For the foregoing reasons, I respectfully RECOMMEND that the Motion (DE 72) be GRANTED IN PART and DENIED IN PART as follows:
1. The Motion should be DENIED as to items 1-13 and 15-18 listed above;
2. The Motion should be GRANTED as to the rose (or rose gold) iPhone 6S, Model A1633 (item 14 listed above); and
3. The Government should be directed to return the rose (or rose gold) iPhone 6S, Model A1633 (item 14 listed above) to Defendant's wife, Betty Georges.

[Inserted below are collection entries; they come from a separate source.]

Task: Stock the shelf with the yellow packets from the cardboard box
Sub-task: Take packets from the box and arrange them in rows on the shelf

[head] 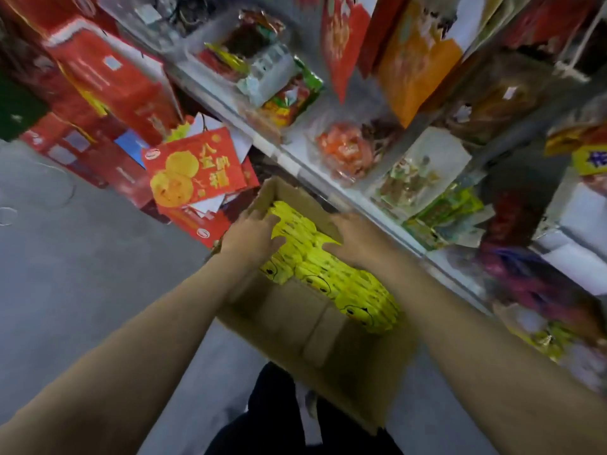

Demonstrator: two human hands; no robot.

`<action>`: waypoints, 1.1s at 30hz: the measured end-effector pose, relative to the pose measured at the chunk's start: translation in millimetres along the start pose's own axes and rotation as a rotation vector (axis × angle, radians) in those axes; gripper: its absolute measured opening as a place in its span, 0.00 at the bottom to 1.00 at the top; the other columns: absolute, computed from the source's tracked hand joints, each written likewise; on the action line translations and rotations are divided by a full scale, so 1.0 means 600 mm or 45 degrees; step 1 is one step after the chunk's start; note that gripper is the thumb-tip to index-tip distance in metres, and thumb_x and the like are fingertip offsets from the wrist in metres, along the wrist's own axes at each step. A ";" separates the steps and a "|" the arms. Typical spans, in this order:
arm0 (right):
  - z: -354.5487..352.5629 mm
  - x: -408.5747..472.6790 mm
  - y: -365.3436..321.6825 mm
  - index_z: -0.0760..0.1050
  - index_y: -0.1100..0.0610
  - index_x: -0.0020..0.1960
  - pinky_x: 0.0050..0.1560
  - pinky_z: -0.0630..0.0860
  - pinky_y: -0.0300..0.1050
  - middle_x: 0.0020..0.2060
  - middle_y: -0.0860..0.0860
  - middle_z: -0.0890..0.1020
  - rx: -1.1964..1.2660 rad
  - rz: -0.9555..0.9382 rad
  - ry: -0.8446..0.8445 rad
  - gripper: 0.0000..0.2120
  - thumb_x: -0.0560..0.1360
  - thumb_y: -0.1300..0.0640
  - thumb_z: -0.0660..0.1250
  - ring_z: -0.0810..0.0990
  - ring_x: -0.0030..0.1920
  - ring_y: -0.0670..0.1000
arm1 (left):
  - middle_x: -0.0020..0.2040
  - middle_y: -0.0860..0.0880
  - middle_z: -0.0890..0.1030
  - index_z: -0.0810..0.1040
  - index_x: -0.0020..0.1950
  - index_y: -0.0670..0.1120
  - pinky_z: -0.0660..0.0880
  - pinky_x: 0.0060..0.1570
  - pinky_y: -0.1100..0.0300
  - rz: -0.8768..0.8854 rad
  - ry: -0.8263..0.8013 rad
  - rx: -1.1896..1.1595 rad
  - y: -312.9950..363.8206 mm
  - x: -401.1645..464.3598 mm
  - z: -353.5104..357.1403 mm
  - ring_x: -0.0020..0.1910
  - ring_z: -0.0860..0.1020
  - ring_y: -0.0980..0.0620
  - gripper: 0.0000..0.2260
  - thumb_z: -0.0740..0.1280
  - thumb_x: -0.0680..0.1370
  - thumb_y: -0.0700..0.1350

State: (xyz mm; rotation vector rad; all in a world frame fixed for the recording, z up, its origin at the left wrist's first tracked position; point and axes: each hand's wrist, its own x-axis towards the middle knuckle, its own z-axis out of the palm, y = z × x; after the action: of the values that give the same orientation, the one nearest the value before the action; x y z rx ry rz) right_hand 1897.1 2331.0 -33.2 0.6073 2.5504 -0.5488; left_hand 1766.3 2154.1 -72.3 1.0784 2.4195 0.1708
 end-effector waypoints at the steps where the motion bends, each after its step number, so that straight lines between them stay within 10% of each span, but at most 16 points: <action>1: 0.029 0.012 0.005 0.69 0.56 0.70 0.62 0.68 0.48 0.67 0.57 0.73 0.041 0.040 -0.061 0.27 0.76 0.46 0.70 0.70 0.68 0.58 | 0.66 0.40 0.73 0.72 0.69 0.48 0.72 0.60 0.44 0.005 -0.076 -0.003 -0.016 0.010 0.026 0.64 0.71 0.38 0.23 0.66 0.77 0.57; 8: 0.220 0.050 0.054 0.71 0.53 0.69 0.58 0.72 0.48 0.65 0.58 0.75 0.211 0.334 -0.358 0.26 0.74 0.45 0.70 0.73 0.65 0.59 | 0.75 0.44 0.65 0.65 0.75 0.52 0.66 0.68 0.45 -0.003 -0.400 -0.047 -0.089 0.064 0.167 0.73 0.63 0.40 0.29 0.69 0.76 0.53; 25: 0.376 0.110 0.091 0.76 0.57 0.64 0.55 0.74 0.51 0.61 0.57 0.74 -0.031 0.434 -0.059 0.18 0.77 0.51 0.68 0.71 0.64 0.59 | 0.62 0.47 0.76 0.76 0.61 0.49 0.66 0.59 0.50 0.173 -0.182 0.189 -0.125 0.100 0.278 0.64 0.68 0.43 0.15 0.69 0.74 0.45; 33: 0.316 0.054 0.118 0.74 0.54 0.53 0.43 0.67 0.45 0.44 0.51 0.78 0.746 0.514 0.037 0.09 0.78 0.50 0.68 0.77 0.48 0.56 | 0.49 0.46 0.81 0.77 0.35 0.55 0.70 0.53 0.55 -0.362 -0.415 -0.327 -0.118 0.067 0.253 0.54 0.77 0.45 0.09 0.76 0.70 0.52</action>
State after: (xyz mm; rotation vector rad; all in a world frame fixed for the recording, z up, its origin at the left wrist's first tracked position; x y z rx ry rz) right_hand 1971.0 2310.3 -223.4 1.2975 2.1817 -1.1430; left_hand 1768.5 2123.1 -241.6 0.5896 2.1543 0.1881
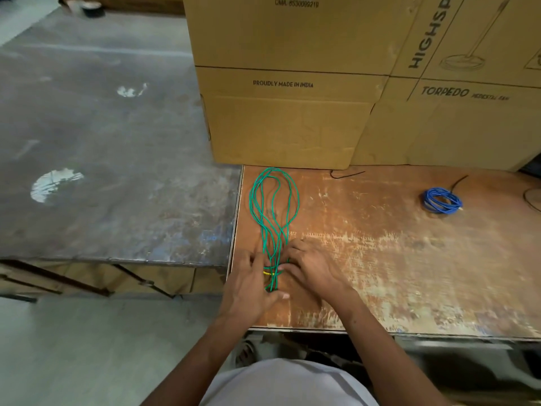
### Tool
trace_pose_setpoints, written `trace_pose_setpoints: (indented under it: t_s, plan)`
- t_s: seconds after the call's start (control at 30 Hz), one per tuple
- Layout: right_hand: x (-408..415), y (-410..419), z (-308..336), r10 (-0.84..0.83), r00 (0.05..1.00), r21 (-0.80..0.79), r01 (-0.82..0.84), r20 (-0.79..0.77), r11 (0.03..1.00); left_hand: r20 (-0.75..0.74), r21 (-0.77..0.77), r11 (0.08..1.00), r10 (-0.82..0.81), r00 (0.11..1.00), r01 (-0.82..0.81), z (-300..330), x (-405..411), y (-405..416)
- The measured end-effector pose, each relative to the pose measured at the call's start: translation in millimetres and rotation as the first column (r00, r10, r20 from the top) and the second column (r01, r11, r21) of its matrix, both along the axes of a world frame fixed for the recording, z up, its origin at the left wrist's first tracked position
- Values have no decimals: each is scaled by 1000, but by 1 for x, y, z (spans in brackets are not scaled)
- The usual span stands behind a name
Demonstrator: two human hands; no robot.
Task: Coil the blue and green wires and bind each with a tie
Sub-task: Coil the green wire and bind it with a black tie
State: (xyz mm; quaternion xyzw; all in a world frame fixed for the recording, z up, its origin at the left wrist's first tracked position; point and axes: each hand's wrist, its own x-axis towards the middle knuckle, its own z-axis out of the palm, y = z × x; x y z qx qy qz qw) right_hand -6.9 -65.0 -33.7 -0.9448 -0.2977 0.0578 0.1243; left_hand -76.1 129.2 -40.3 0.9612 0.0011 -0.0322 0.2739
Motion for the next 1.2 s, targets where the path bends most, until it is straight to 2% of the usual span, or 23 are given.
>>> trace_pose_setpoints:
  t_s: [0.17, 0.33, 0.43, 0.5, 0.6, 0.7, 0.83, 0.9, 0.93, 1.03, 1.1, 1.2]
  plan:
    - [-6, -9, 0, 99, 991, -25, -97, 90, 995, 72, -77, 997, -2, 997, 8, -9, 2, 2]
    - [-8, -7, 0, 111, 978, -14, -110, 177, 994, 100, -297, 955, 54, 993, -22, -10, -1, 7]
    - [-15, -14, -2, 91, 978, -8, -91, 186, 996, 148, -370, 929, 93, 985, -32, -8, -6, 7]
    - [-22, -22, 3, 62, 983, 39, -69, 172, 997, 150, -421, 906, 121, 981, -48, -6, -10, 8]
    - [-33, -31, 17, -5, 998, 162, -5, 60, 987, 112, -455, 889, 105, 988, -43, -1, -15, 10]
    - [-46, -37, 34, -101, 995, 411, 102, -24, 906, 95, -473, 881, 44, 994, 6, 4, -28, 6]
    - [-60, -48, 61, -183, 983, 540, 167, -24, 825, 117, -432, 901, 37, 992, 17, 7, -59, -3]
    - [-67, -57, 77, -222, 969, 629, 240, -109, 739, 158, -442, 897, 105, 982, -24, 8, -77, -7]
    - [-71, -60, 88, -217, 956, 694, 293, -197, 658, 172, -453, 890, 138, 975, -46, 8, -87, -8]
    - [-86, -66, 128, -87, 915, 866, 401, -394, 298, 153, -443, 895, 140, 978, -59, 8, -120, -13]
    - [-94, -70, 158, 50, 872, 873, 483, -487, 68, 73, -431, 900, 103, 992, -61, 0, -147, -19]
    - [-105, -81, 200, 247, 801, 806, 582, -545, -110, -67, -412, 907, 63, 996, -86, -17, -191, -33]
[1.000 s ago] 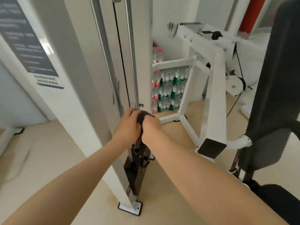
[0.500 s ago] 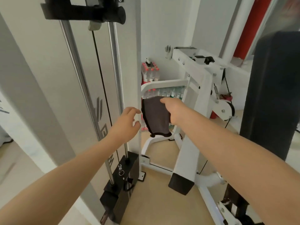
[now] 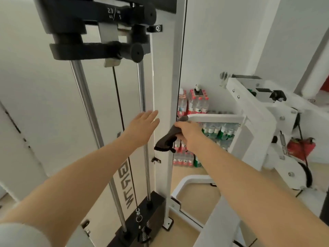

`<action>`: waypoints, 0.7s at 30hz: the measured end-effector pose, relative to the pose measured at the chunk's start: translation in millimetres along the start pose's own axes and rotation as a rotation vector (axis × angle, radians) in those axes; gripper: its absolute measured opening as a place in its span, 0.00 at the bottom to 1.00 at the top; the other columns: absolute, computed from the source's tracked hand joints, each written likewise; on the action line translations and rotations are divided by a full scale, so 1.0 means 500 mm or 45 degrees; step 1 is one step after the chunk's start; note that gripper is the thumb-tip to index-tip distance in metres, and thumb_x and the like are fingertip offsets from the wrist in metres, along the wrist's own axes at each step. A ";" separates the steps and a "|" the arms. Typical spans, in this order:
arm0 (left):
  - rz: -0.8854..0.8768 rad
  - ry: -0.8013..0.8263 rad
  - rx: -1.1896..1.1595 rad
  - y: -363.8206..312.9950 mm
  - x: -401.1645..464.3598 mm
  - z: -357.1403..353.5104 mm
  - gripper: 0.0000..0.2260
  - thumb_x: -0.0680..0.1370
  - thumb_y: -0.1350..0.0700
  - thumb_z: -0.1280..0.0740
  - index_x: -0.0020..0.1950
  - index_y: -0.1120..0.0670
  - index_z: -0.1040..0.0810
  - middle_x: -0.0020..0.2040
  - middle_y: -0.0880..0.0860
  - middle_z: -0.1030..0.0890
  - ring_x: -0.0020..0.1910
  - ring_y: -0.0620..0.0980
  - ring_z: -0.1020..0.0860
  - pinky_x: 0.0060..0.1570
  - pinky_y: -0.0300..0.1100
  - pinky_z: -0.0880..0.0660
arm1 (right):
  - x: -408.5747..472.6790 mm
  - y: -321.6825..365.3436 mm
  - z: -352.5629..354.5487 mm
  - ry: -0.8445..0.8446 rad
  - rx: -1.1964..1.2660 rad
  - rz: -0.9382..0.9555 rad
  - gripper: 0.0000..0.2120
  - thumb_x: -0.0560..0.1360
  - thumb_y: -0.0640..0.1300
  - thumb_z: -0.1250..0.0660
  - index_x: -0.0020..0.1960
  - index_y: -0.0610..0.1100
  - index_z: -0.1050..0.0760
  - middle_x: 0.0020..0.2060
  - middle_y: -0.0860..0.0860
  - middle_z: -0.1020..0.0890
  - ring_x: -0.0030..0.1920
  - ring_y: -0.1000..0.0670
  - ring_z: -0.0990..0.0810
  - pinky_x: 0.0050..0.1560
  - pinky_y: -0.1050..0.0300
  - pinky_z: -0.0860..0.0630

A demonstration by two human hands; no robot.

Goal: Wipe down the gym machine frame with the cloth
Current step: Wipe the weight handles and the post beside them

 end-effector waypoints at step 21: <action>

The parties will have fourteen (14) days from the date of being served with a copy of this Report and Recommendation within which to file written objections, if any, with the Honorable Darrin P. Gayles, United States District Judge. Failure to file objections timely shall bar the parties from a de novo determination by the District Judge of an issue covered in the Report and shall barthe parties from attacking on appeal unobjected-to factual and legal conclusions contained in this Report except upon grounds of plain error if necessary in the interest of justice. See 28 U.S.C. § 636(b)(1); Thomas v. Arn, 474 U.S. 140, 149 (1985); Henley v. Johnson, 885 F.2d 790, 794 (1989); 11th Cir. R. 3-1 (2016).
DONE AND SUBMITTED at Fort Lauderdale, Florida this 10th day of August 2021.